World's megacities may influence global weather


Heat generated by the Earth’s major cities has influenced global weather patterns and is probably responsible for winter warming in parts of North America and northern Asia, according to scientists.

So-called waste heat produced by human activities in major urban centers has altered aspects of the jet stream and other atmospheric systems, causing significant warming in some regions and cooling in others, according to a study published recently in Nature Climate Change.

“What we found is that energy use from multiple urban areas collectively can warm the atmosphere remotely, thousands of miles away from the energy consumption regions,” said lead author Guang Zhang, a research meteorologist at Scripps Institution of Oceanography in La Jolla. “This is accomplished through atmospheric circulation change.”

This heating, according to study authors, is separate from the planetary warming caused by greenhouse gases, as well as the so-called urban heat island effect. The heat island phenomenon occurs when heat is stored and re-radiated by expanses of asphalt, concrete and other building materials, making urban areas warmer than rural areas.

Overall, the waste heat produced by the globe’s cities is small. However, the heat is highly concentrated, and in many cases, positioned directly beneath major atmospheric troughs and ridges, according to study authors.

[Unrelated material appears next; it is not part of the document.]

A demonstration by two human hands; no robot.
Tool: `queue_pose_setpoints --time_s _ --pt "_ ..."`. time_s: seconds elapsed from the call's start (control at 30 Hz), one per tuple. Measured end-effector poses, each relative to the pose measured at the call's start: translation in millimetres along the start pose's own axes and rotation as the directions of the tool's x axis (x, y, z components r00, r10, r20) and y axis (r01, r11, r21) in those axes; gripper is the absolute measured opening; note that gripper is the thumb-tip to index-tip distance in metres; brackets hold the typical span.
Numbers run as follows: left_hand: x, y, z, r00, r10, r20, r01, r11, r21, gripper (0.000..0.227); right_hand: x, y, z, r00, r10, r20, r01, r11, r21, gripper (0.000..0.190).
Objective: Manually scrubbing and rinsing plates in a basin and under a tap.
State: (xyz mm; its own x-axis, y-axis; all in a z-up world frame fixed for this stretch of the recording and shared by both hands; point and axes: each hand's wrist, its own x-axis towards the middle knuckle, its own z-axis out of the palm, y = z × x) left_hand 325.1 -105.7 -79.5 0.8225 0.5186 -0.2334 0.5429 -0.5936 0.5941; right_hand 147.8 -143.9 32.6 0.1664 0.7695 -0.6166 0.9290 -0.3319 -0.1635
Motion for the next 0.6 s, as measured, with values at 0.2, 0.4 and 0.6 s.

In Russia and northern Asia, the effect can increase temperatures by almost 2 degrees Fahrenheit during the winter. In the northeastern U.S. and southern Canada, the effect has raised winter temperatures by more than a degree, authors say.

Zhang, along with colleagues Ming Cai, a meteorology professor at Florida State University, and Aixue Hu, an oceanographer at the National Center for Atmospheric Research, used computer models to map the effects of waste heat. Among the effects they observed in models was a widening of the jet stream.

They suggest that their findings be incorporated into climate warming models.

The idea that heat produced by daily urban activities could influence weather across the planet is not new; it was introduced about 50 years ago. However, authors said the theory was largely forgotten until recently.

The authors also noted that their estimates were conservative.

“We consider only megacities with large energy consumption,” the authors wrote. “The climate response to this anthropogenic energy source may be in the lower bound of the plausible climate impact.”